=== Exercise objective ===
Below are some entries. Count the lines where "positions" appears and state only that number.
Start of Listed entries
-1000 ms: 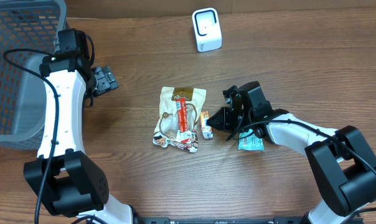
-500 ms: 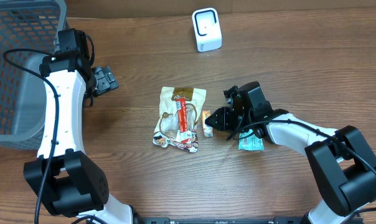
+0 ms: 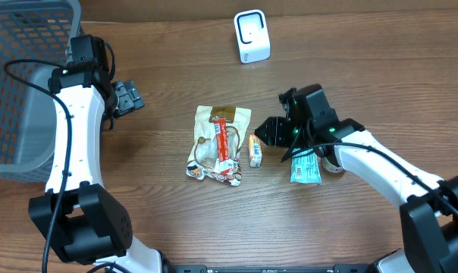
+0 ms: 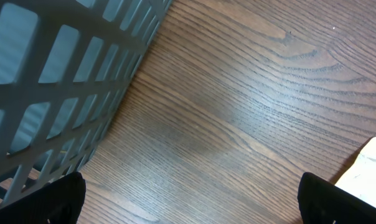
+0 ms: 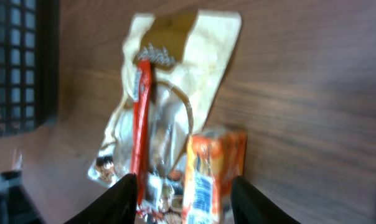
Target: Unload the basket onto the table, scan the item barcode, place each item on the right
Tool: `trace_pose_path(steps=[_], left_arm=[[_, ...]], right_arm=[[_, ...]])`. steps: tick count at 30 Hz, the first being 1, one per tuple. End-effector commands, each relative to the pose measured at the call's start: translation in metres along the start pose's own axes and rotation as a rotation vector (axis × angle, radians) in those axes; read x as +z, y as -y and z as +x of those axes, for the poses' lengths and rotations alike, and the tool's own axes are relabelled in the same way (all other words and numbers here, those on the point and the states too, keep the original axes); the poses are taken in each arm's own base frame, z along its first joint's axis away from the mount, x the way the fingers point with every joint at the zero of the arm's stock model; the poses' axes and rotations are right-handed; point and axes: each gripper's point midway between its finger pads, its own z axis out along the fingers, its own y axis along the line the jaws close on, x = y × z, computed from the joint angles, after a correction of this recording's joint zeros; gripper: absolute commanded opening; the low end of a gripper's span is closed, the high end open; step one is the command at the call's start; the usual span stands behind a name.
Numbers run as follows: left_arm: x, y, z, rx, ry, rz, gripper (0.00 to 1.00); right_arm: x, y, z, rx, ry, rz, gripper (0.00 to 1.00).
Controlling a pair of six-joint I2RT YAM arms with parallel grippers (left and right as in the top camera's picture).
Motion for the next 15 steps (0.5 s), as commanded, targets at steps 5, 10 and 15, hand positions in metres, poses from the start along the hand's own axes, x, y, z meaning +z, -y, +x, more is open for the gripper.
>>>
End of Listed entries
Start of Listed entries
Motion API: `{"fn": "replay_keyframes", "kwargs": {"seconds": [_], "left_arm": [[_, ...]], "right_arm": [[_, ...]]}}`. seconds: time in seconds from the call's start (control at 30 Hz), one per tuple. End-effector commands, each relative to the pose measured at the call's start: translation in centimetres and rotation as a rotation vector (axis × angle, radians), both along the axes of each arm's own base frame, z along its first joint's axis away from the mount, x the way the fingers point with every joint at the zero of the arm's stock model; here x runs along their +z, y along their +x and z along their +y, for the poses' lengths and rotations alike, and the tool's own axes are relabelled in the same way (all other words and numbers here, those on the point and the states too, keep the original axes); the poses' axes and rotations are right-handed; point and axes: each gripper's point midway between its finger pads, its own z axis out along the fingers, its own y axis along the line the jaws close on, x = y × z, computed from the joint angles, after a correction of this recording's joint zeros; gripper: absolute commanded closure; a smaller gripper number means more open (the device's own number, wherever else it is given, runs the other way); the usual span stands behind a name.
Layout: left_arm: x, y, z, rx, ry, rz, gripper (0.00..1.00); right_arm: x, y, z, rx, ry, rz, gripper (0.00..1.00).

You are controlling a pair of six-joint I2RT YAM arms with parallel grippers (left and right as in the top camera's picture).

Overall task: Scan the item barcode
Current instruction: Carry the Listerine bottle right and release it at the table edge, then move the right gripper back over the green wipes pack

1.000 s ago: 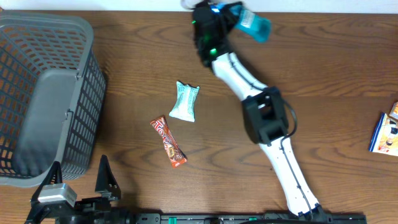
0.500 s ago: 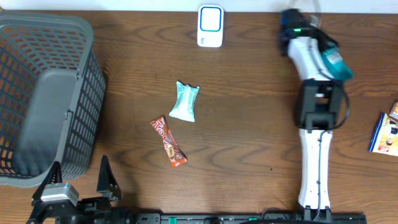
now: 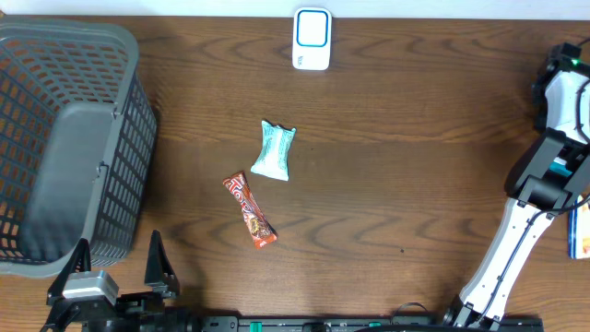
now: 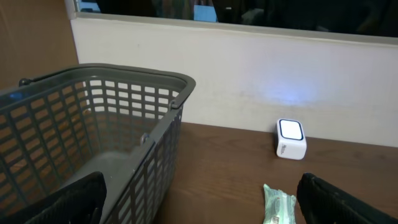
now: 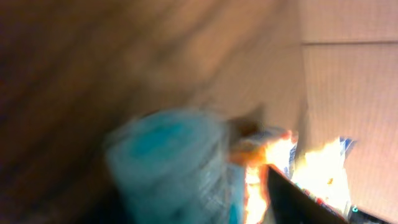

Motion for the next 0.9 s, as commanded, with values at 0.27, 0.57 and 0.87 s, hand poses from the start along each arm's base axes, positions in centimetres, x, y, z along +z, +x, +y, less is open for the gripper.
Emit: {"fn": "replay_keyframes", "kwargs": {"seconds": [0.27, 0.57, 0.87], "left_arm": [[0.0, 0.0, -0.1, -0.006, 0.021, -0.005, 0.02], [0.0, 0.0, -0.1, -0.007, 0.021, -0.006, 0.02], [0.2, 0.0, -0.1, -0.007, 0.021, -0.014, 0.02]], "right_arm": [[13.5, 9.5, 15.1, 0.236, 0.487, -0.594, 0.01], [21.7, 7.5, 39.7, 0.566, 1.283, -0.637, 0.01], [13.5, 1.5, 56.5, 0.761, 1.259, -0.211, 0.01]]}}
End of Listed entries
=== Output ===
2